I read that same article that guy was an idiot trying to get some attention. He was probably a new writer trying to make an impression. He had no facts, it was comical though. He did give a little credit to the Utes, but then and the end he said none of these teams could even beat Arkansas, jack ass.


----------



## stick_man

bowhunter3 said:


> BYU is 10-1 and ranked number 14 in the bcs, they should get there fair share of press in this game :roll: I have heard a lot of good press nationally about both teams, pretty cool. *Just wish more of the country could see this game.* Stupid Mtn.


I think it is pretty sad that the 0-10 Washington vs. 1-10 Wash St. game will be seen by more of the country than the BYU-Utah game. Way to go, MWC. Heck of a bang-up job you did on the TV contracts.


----------



## snobiller22

Not to mention you miss half the game due to the camrea man getting faked out every time by the option or play action. IT'S PATHETIC!!!

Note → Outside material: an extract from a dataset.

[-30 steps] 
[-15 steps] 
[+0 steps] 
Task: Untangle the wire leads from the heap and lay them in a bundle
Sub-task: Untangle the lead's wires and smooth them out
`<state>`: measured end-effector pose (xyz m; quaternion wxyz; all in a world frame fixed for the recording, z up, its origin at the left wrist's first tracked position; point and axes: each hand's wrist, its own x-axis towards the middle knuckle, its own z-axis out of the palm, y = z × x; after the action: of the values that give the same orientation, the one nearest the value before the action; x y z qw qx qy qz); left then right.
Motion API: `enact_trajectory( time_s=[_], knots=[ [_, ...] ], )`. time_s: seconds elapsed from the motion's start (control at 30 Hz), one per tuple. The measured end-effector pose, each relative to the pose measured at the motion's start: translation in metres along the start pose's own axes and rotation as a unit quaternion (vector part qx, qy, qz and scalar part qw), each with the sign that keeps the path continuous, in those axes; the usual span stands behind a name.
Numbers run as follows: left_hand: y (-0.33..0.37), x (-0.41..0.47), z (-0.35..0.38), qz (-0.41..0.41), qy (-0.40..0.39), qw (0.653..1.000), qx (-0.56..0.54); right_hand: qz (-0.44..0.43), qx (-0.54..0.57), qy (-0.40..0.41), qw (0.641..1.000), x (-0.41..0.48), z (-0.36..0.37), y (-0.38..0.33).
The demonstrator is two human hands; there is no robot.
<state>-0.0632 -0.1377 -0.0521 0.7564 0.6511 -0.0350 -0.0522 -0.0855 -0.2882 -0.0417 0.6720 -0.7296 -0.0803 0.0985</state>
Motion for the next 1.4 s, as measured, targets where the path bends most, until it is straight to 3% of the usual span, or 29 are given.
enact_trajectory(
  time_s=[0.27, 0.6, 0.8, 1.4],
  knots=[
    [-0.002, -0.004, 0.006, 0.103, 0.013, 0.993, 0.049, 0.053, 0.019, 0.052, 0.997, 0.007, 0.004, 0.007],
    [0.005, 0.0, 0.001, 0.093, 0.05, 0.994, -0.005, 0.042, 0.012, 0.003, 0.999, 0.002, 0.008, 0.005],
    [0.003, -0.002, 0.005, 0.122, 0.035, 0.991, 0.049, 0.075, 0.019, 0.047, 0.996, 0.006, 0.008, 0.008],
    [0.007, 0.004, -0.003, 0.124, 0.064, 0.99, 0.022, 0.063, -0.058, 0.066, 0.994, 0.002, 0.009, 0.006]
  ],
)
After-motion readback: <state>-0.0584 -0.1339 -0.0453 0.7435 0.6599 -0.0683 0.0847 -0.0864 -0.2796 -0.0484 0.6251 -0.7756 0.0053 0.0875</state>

BTW, Utah wins 40-24 over the ***** cats!!! HA HA HA HA HA ...........Utah man sir, Utah man am I, KAI I!!!!!!!


----------



## UintaMan

I found another awesome video on the web, check it out!


----------



## UintaMan

Anyone watch ESPN's College Gameday this morning? They had a huge piece on there about the BYU - UTAH rivalry, it was an awesome piece. It is nice to know that the whole National Media scene now understands that this is one of the best rivalry's in College Football. Bronco stated in there that he talked with Urban Myer last year and he told Bronco that the with his experience in the BYU - UTAH rivalry he's seen nothing like it. That is quite a statement coming from a National Champion SEC Coach and Coach of the year in College Football. I was impressed by that statement as well as the fact that Bronco is talking to Urban Myer WTF, lol. Anyway now with the good stuff. They all realize and spoke about the the bid to the BCS bowl being between Utah, Boise State and BYU. They even mentioned that they didn't now what would happen if BYU wins and Boise State wins, they weren't sure how far BYU would go up in the rankings after a win and would it be enough to jump Boise State. *Corso has BYU with the upset, he doesn't think Utah's defense will be able to stop BYU's offense, however, he said the reason that the Y is going to win is because of their defense, LMAO.* He said BYU's defense will make some huge plays and make Utah turn the ball over. Now I guess that could happen, however, it's hilarious that someone would come out on National TV and predict that happening with the way BYU's defense has looked the last half of the year, again I'm LMAO! Corso is an idiot! I can't stand Herbstriet, however, he at least made some sence even though he picked against my cougs. He stated that Utah's defense would be to strong and that the Utes would win a close, low scoring game like 17 - 14 for the Utes. Fowler didn't give a pick but again stated that this is one of the best rivalrys in the country and it should be a close knock down drag out game. Corso picked Boise State to beat Nevada, and Herbstriet picked Nevad to upset Boise State. So like I have been saying for a while now with many of you, and you know who you are :wink: saying that I'm on drugs and up in the night, you can't say that it's not a fact like you have been that if BYU wins and Boise State looses than BYU will be in the BCS. I'm sorry it took so long to register *Orivs1* :mrgreen: , lol, however, I was right for once in my life and I can only hope it comes to fruition(not sure how to spell fruition, sounds good though).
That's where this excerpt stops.